The application provides mobile access to the operating room case board to facilitate operational management of individual rooms, groups of rooms or the entire suite. At the patient level, digital preoperative histories and prior anesthetic records may be accessed, and VigiVUTM graphically displays near real-time physiologic data as well as medications and fluids that have been administered. It also displays additional ventilator and monitor data, which can be useful in certain care scenarios. A notification engine uses automatically collected, documented data to apprise a room subscriber that a value is out of range or to configure value range limits on a global and individual patient basis through a push notification service. This is an added benefit since providers are still required to carry institutional pagers for communication purposes.

Communication is one of the more noted features and is used frequently by the providers. Upon launch, it loads the most current phone and pager list, creates a favorites list based on subscribed rooms, allows preset message creation for quick message entry and a pager/notification log to view a history of messages received.

It is important to note that the mobile application does not replace the necessary communication between the attending physician and the qualified anesthesia provider, who is present throughout anesthetic care. Nor does it replace the physical presence of the attending physician during key portions of a case.

The application has been identified anecdotally as invaluable. While complication rates in anesthesia are too low to develop a sufficiently powered study showing a proven benefit in either efficiency or an improvement in outcomes, use of the application may “enhance physician workflow, reaction time, proactive decision-making, and oversight, with the ultimate goal of improving patient care and safety12”.

Outside the OR: There are various examples of RPM that use WAN (mobile) which are commercially available to include Air-strip, Alere, IdealLife, and others. Disease specific RPM solutions include those such as Propeller, AliveCor, and Telcare. One example of an app being used outside the OR, is Airstrip ONE, which uses wireless WAN and WLAN. This is a commercially available product that presents a “virtual bedside” for selected care areas. It displays a customizable, secure, rolling 24-hour view of vital signs data and waveforms in a unified view and may also include pertinent patient health and demographic information13.

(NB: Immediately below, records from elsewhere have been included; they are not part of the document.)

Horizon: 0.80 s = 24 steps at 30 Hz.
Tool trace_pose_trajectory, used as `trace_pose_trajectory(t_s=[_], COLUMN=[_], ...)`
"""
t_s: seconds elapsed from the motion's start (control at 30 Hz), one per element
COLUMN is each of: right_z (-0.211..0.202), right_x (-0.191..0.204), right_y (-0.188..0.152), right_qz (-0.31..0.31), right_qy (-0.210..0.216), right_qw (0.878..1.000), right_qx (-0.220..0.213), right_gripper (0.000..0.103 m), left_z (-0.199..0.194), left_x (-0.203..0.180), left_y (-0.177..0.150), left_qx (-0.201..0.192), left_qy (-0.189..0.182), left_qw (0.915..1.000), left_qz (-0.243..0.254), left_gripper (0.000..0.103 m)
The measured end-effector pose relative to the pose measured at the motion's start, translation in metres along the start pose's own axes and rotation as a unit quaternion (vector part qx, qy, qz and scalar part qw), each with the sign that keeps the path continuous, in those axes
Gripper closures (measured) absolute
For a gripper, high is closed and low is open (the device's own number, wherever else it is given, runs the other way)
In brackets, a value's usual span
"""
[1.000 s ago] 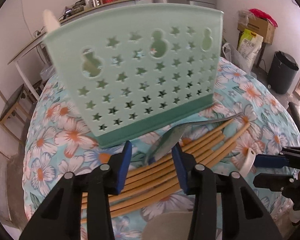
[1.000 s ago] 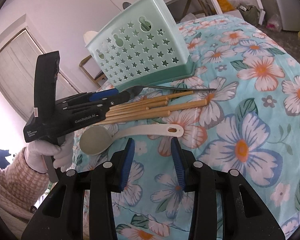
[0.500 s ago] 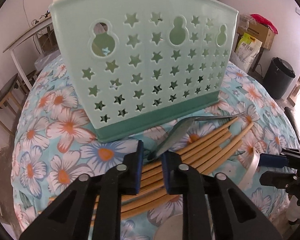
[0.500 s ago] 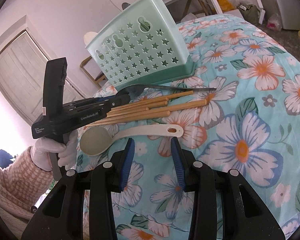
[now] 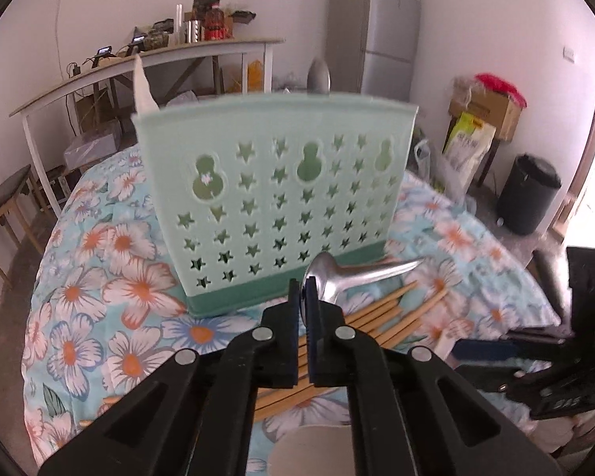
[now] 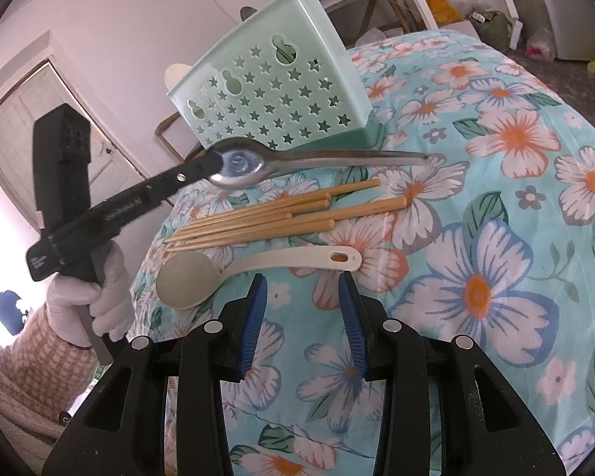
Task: Organize utensils
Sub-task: 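Lift the metal spoon with the left gripper while the right gripper grasps the white plastic spoon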
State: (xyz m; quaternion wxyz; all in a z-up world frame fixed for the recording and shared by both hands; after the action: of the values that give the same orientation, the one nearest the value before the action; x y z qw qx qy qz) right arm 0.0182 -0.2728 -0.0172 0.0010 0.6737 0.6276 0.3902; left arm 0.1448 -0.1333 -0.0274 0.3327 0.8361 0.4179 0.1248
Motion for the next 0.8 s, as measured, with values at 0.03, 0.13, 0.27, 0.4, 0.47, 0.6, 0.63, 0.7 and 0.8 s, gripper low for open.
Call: trace_pose_trajectory(t_s=[0.03,0.13,0.27,0.4,0.47,0.6,0.63,0.7,0.8], right_z=[-0.002,-0.009,-0.015,-0.007,0.000,0.018,0.024,0.036,0.055], right_x=[0.001,0.008,0.030,0.067,0.086,0.122,0.130,0.142,0.153], right_y=[-0.001,-0.004,-0.009,-0.018,-0.022,-0.036,-0.039,-0.044,-0.050], right_qz=[-0.001,-0.019,-0.074,-0.168,-0.215,-0.318,-0.340,-0.380,-0.428], right_qy=[-0.003,-0.022,-0.050,-0.086,-0.106,-0.143,-0.152,-0.172,-0.197], right_qw=[1.000,1.000,0.996,0.982,0.971,0.937,0.928,0.908,0.882], right_qx=[-0.002,-0.009,-0.016,-0.008,-0.006,-0.013,-0.014,-0.018,-0.011], right_gripper=[0.066,0.064,0.064,0.062,0.060,0.058,0.058,0.058,0.065], left_z=[-0.005,-0.018,-0.040,-0.061,-0.072,-0.088,-0.091,-0.101,-0.116], left_x=[-0.001,-0.002,0.002,0.008,0.014,0.024,0.027,0.034,0.043], left_y=[0.000,0.002,0.000,-0.006,-0.012,-0.023,-0.027,-0.033,-0.042], left_qx=[-0.005,-0.020,-0.037,-0.052,-0.059,-0.068,-0.070,-0.076,-0.085], left_qy=[-0.002,-0.005,-0.011,-0.016,-0.016,-0.016,-0.015,-0.013,-0.009], left_qw=[1.0000,0.9998,0.9988,0.9971,0.9958,0.9931,0.9924,0.9905,0.9877], left_qz=[-0.003,-0.009,-0.029,-0.053,-0.068,-0.094,-0.101,-0.114,-0.131], left_gripper=[0.102,0.102,0.102,0.102,0.102,0.102,0.102,0.102,0.102])
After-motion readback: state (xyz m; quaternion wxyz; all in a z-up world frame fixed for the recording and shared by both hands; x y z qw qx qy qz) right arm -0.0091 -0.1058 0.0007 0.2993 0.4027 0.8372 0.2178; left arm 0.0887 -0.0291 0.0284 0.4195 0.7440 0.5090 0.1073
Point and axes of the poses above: each gripper's, at about its wrist camera, not at the fingertips, and z roughly the way its jaws point, x to its left, y to its top, the point moved 3 cm from there along z, roughly the way its jaws point, and after that the axes turned 9 degrees about x, right-handed, at the moved point
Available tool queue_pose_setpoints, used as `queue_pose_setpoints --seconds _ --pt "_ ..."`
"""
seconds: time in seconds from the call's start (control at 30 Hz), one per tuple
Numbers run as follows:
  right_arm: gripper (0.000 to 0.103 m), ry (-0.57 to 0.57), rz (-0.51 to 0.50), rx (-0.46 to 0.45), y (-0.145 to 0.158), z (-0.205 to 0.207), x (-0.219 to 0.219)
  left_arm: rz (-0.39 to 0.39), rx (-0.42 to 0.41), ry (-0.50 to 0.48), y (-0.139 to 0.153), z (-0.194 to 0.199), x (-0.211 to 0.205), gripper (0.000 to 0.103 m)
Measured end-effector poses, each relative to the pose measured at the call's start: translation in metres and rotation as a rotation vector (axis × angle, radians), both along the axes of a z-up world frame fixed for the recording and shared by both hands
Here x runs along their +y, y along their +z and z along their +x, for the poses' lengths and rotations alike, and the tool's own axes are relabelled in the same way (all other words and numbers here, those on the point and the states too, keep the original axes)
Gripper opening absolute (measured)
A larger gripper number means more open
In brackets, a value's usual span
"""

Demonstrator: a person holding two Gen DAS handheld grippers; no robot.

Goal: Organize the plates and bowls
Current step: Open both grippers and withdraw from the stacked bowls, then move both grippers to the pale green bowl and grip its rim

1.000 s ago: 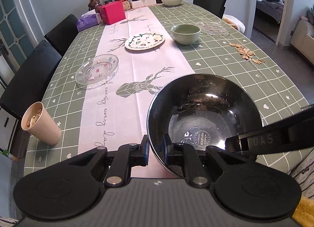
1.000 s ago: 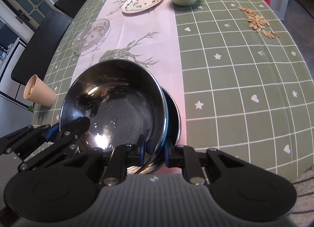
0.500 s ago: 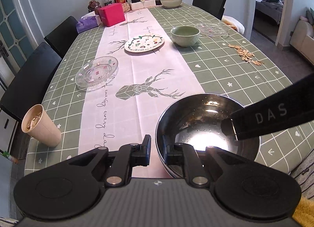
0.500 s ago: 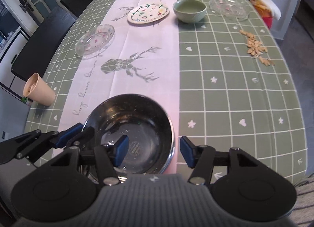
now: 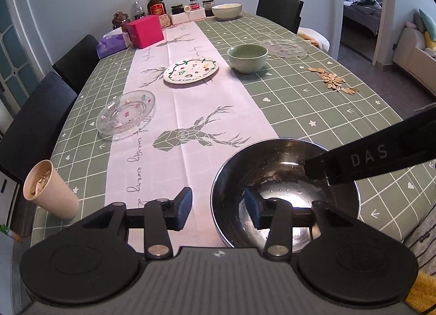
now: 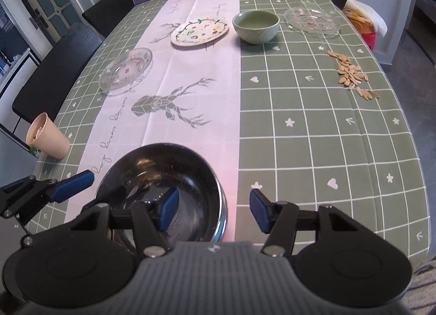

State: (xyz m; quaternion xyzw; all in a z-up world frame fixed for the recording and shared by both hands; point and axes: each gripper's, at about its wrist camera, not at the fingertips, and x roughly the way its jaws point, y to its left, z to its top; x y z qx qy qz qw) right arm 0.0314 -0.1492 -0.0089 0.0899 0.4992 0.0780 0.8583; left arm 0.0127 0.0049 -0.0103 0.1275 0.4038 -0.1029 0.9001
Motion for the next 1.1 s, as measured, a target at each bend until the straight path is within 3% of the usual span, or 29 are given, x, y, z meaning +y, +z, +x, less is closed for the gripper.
queue_pose_setpoints --seconds 0.17,0.23,0.3,0.4,0.63,0.77,0.97,1.1 --pt "0.066 -0.016 0.027 -0.045 -0.001 -0.002 -0.005 0.014 -0.030 -0.017 0.001 0.000 -0.005 0.067" --pt "0.071 -0.049 0.082 -0.040 -0.001 0.000 -0.012 0.022 -0.057 -0.026 0.002 -0.001 -0.008 0.073" --pt "0.072 -0.074 0.151 -0.020 -0.002 0.004 -0.018 0.026 -0.067 -0.024 0.004 0.001 -0.010 0.075" --pt "0.072 -0.084 0.197 -0.018 -0.002 0.010 -0.023 -0.027 -0.033 -0.019 0.010 0.008 -0.008 0.076" --pt "0.072 -0.099 0.205 -0.050 0.003 0.024 -0.038 -0.102 -0.052 0.060 0.033 0.034 0.006 0.080" --pt "0.072 -0.107 0.186 -0.071 0.011 0.034 -0.047 -0.096 -0.067 0.092 0.044 0.051 0.005 0.080" --pt "0.079 -0.082 0.049 -0.201 0.039 0.048 -0.051 -0.144 -0.072 0.098 0.066 0.074 0.003 0.080" --pt "0.079 -0.147 0.102 -0.233 0.056 0.067 -0.068 -0.143 -0.090 0.078 0.081 0.090 -0.003 0.080"
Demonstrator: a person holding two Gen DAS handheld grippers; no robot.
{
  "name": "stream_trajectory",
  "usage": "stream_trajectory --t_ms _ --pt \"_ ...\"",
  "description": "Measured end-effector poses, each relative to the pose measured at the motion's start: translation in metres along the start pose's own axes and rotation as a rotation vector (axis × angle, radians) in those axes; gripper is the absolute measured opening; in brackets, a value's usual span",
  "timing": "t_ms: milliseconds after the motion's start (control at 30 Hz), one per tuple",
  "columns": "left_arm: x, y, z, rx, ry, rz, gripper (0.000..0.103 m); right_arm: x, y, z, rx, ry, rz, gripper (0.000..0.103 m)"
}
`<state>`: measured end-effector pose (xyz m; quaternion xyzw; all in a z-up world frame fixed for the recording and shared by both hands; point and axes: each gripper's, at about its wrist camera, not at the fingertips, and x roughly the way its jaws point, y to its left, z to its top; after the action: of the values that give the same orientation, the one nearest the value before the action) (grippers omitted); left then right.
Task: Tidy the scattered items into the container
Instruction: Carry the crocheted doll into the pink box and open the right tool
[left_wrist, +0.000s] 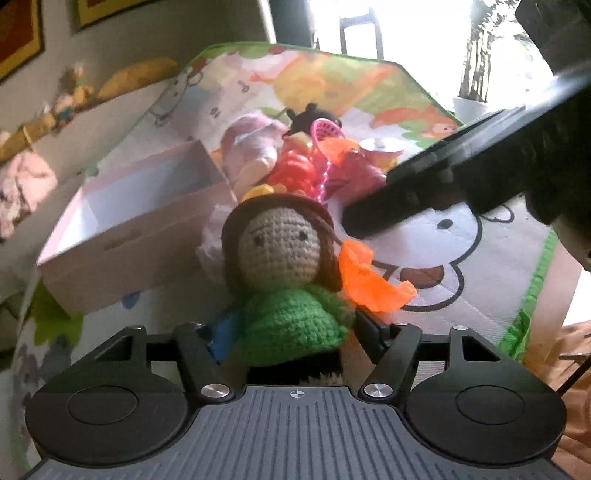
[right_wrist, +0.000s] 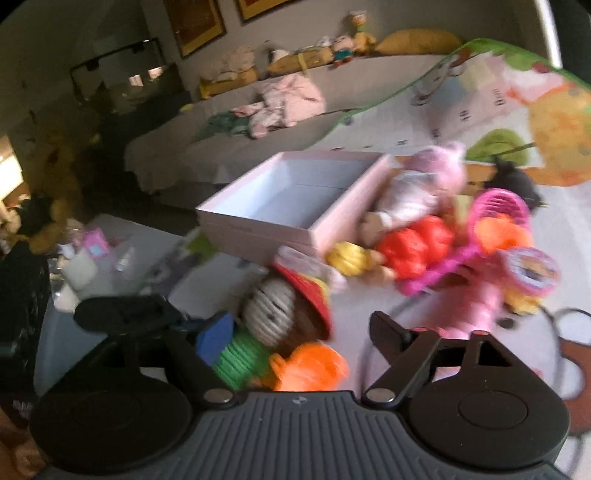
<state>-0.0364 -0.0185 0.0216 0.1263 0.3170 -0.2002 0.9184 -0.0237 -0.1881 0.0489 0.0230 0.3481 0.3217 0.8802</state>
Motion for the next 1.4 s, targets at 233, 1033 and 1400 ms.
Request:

A second example is ViSi Mobile. This commercially available device delivers vital signs and positioning information wirelessly to providers and is worn as a wrist watch. This again allows the patient to move, or be moved, freely and still deliver continuous information to mobile devices and an EHR through existing hospital infrastructures14. In September 2012, the FCC allocated spectrum for Medical Body Area Networks (MBANs)15. As a result, the U.S. is the first country in the world to make spectrum available for this purpose. Per the FCC’s mHealth Task Force recommendations report, “MBANs are networks of wireless sensors, often no bigger than a Band-Aid, which can transmit data on a patient’s vital health indicators to their doctor or hospital. The FCC’s International Bureau will work with FCC counterparts in other countries to encourage them to make spectrum available for Medical Body Area Networks (MBANs) and to discuss possible spectrum harmonization efforts to allow for medically safe cross-border patient travel and better economies of scale for device makers.”Telehealth: A broad category of health information technology solutions including live video, audio, and electronic health record access where providers communicate, educate, and in some instances guide the treatment of patients from a remote location. Telehealth’s focus has been how to serve geographically isolated individuals. It is most utilized in the areas of mental health, and remote stroke management. Hospitals with shortages of intensive care physicians use ICU robots that enable direct visualization and communication between the patient, hospital personnel, and remote intensivists. One example is InTouch Health’s RP-VITA16. There have also been instances of using similar technology to guide advanced surgeries remotely. Investigators are now using Google glass as a tele-health tool on an investigational basis.